# Optimisers.jl

## An optimisation rule

A new optimiser must overload two functions, `apply!`

and `init`

. These act on one array of parameters:

```
# Define a container to hold any optimiser specific parameters (if any):
struct DecayDescent <: Optimisers.AbstractRule
eta::Float64
end
# Define an `apply!` rule which encodes how the gradients will be used to
# update the parameters:
function Optimisers.apply!(o::DecayDescent, state, x, x̄)
T = eltype(x)
newx̄ = T(o.eta / √state) .* x̄
nextstate = state + 1
return nextstate, newx̄
end
# Define the function which sets up the initial state (if any):
Optimisers.init(o::DecayDescent, x::AbstractArray) = 1
```

The parameters will be immediately updated to `x .- newx̄`

, while `nextstate`

is caried to the next iteration.

Notice that the state is handled separately from the optimiser itself.
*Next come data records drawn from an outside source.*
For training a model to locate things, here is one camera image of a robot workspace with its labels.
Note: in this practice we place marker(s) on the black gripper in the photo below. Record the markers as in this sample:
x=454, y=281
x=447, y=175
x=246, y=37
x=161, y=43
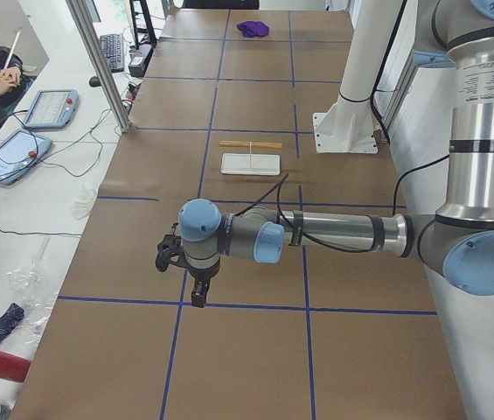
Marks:
x=202, y=276

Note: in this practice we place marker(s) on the purple towel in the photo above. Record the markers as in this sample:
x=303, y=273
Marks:
x=253, y=29

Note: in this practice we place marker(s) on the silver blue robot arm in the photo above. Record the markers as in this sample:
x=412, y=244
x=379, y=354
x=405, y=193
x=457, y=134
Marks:
x=456, y=241

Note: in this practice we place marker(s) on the white rack base tray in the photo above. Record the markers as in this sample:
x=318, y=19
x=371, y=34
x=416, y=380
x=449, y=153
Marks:
x=250, y=164

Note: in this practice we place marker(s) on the wooden rack bar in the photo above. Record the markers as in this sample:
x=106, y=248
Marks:
x=250, y=145

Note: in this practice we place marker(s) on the white crumpled cloth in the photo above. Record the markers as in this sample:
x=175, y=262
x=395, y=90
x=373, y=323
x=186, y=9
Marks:
x=84, y=202

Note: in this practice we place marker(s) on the clear plastic wrap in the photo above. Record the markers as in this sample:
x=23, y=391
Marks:
x=35, y=292

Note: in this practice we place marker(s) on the dark blue patterned cloth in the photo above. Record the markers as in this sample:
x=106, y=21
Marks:
x=10, y=320

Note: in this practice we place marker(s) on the lower teach pendant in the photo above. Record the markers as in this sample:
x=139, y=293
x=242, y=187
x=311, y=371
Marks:
x=19, y=153

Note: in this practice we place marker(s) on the teach pendant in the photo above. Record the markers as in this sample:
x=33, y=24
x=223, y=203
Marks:
x=19, y=153
x=52, y=109

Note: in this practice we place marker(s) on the black computer mouse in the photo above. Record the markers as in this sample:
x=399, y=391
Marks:
x=94, y=82

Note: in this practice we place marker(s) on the black box with label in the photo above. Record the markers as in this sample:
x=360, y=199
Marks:
x=140, y=60

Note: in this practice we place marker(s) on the upper teach pendant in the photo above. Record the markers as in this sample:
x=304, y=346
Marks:
x=52, y=109

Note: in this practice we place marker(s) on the black keyboard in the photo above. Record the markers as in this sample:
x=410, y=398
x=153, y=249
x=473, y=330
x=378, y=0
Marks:
x=112, y=47

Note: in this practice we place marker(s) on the metal stick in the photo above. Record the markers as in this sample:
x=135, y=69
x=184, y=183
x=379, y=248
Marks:
x=12, y=49

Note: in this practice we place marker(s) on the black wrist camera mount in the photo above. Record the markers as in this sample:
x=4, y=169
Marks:
x=170, y=251

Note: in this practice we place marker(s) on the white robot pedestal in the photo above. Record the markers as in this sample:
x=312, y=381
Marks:
x=348, y=125

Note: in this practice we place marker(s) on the aluminium frame post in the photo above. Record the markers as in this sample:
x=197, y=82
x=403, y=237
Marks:
x=85, y=26

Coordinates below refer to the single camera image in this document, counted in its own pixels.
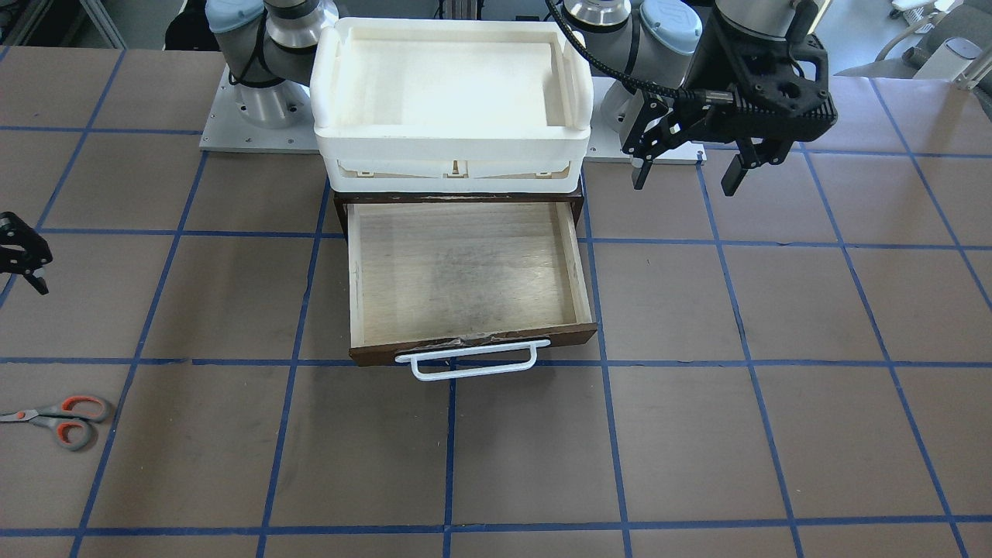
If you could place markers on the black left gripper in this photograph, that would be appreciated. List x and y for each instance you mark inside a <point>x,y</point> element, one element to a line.
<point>710,68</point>

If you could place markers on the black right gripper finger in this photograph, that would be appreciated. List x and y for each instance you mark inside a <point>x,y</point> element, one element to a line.
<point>24,252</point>

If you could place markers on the grey orange scissors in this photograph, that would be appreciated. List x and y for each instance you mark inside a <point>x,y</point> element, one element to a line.
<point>70,420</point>

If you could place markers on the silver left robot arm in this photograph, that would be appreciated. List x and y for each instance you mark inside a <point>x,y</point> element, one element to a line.
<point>649,45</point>

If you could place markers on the open wooden drawer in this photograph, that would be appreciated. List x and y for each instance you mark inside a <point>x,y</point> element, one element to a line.
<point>445,275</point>

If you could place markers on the white foam box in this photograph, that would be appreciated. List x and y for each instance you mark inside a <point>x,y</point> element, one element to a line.
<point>450,106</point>

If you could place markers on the white drawer handle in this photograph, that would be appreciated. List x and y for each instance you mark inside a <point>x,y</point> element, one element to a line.
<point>475,361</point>

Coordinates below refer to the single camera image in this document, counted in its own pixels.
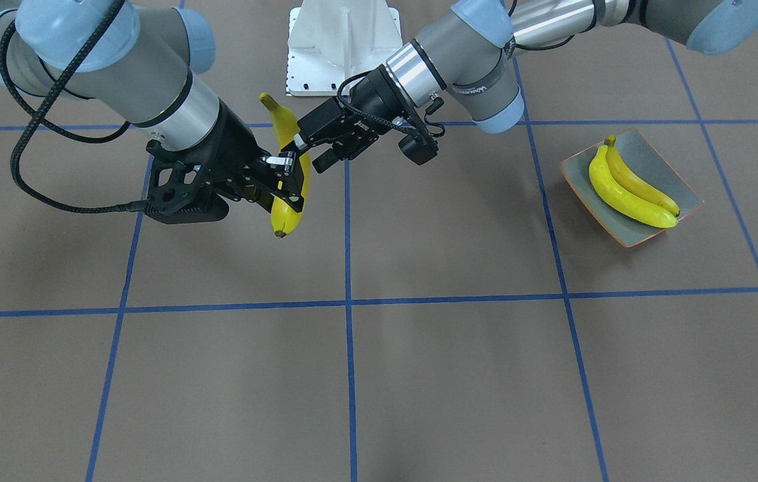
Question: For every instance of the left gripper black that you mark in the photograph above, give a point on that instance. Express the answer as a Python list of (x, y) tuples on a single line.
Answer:
[(371, 96)]

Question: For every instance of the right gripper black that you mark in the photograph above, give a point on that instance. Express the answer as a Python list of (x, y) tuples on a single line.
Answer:
[(233, 146)]

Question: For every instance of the yellow banana top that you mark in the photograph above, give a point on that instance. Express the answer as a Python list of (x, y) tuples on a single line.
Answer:
[(632, 182)]

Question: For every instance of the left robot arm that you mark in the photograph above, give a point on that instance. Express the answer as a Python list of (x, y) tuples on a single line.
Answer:
[(467, 54)]

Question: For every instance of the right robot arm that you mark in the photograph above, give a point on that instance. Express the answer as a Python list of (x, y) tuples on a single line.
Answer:
[(143, 63)]

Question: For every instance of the white pillar base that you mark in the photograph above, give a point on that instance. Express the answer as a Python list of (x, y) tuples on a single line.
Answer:
[(330, 41)]

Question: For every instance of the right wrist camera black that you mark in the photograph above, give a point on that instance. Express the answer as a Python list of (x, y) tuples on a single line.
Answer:
[(180, 190)]

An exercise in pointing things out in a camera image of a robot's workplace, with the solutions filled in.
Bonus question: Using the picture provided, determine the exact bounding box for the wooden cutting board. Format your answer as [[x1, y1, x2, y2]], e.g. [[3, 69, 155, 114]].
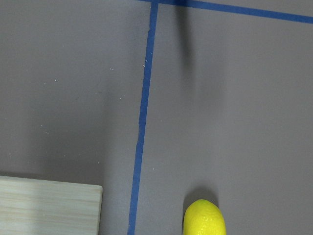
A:
[[0, 176, 103, 235]]

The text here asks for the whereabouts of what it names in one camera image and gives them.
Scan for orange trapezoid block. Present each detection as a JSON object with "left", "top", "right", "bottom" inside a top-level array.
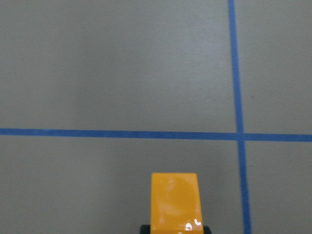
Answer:
[{"left": 150, "top": 173, "right": 204, "bottom": 234}]

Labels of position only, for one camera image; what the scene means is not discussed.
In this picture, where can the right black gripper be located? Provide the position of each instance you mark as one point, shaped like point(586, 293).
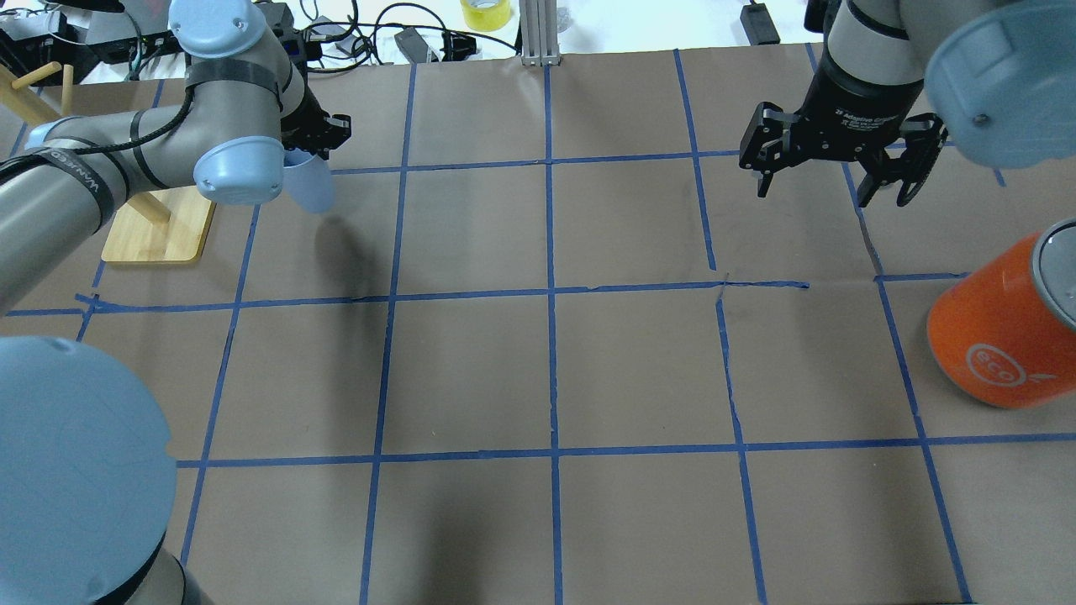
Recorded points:
point(857, 113)

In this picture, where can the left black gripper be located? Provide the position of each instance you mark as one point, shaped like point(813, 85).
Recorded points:
point(313, 126)

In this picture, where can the light blue plastic cup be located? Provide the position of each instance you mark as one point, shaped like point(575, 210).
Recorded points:
point(308, 181)

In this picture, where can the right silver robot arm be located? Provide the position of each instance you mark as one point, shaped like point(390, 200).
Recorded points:
point(896, 80)

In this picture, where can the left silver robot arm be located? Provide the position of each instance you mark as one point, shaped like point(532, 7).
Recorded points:
point(88, 486)

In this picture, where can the wooden cup stand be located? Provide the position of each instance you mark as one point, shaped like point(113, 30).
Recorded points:
point(166, 227)

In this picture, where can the black power adapter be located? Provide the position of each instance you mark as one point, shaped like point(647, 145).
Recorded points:
point(758, 25)

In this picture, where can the yellow tape roll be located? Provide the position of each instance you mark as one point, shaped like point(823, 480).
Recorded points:
point(486, 16)

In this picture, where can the orange can silver lid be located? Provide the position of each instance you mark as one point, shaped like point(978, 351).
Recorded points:
point(1005, 334)

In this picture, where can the aluminium frame post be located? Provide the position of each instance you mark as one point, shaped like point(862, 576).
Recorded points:
point(538, 27)

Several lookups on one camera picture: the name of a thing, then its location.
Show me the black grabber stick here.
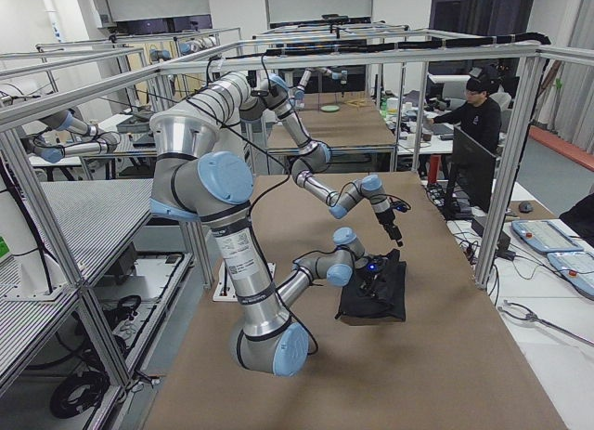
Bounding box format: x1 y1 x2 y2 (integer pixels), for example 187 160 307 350
497 300 593 346

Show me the black printed t-shirt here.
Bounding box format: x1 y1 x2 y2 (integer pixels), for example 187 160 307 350
334 249 407 322

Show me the aluminium frame post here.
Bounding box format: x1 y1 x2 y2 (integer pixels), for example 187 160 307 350
474 55 546 291

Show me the black Huawei monitor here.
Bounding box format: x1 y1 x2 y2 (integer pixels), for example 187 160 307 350
442 126 497 220

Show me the blue teach pendant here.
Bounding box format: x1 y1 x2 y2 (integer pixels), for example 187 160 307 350
547 252 594 300
510 220 584 254

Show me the black computer mouse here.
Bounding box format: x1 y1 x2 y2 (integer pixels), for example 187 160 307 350
518 201 534 214

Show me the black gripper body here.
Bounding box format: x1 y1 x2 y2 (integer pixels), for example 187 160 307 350
374 197 411 240
355 255 388 298

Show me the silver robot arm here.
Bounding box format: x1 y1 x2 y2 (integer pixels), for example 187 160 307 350
149 109 368 376
185 72 403 246

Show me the man with headset seated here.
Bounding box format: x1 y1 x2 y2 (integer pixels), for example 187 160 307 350
426 66 501 154

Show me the grey slatted work table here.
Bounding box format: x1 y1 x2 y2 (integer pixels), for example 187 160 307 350
1 179 151 390

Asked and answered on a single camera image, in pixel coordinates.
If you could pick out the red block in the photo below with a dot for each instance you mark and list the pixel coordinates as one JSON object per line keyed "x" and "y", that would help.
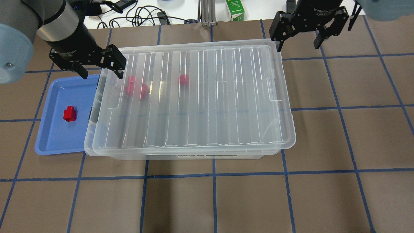
{"x": 133, "y": 80}
{"x": 183, "y": 80}
{"x": 130, "y": 89}
{"x": 70, "y": 114}
{"x": 141, "y": 91}

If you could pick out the aluminium frame post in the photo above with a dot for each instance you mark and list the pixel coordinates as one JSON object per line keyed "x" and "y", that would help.
{"x": 207, "y": 13}

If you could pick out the clear plastic storage box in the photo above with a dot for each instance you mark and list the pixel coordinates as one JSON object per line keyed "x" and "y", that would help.
{"x": 181, "y": 103}

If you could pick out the green white carton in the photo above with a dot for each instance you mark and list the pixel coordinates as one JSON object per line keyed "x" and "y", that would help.
{"x": 235, "y": 10}

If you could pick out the red block under lid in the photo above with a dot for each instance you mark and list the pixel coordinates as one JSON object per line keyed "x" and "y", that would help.
{"x": 183, "y": 80}

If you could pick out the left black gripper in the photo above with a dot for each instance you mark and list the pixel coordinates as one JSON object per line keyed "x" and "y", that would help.
{"x": 75, "y": 44}

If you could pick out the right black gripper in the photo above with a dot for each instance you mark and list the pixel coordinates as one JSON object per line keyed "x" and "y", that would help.
{"x": 318, "y": 13}

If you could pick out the blue plastic tray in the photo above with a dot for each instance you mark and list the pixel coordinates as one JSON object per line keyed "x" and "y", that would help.
{"x": 55, "y": 135}

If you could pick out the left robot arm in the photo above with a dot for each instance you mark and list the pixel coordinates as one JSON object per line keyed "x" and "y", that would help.
{"x": 60, "y": 23}

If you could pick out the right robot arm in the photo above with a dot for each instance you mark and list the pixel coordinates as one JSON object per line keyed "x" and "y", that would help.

This is a key design principle and allows users to manage their own state explicitly. It of course also makes it easier to store the state.

## Usage with Flux.jl

To apply such an optimiser to a whole model, `setup`

builds a tree containing any initial state for every trainable array. Then at each step, `update`

uses this and the gradient to adjust the model:

```
using Flux, Metalhead, Zygote, Optimisers
model = Metalhead.ResNet(18) |> gpu # define a model to train
image = rand(Float32, 224, 224, 3, 1) |> gpu; # dummy data
@show sum(model(image)); # dummy loss function
rule = Optimisers.Adam() # use the Adam optimiser with its default settings
state_tree = Optimisers.setup(rule, model); # initialise this optimiser's momentum etc.
∇model, _ = gradient(model, image) do m, x # calculate the gradients
sum(m(x))
end;
state_tree, model = Optimisers.update(state_tree, model, ∇model);
@show sum(model(image)); # reduced
```

Notice that a completely new instance of the model is returned. Internally, this is handled by Functors.jl, where we do a walk over the tree formed by the model and update the parameters using the gradients.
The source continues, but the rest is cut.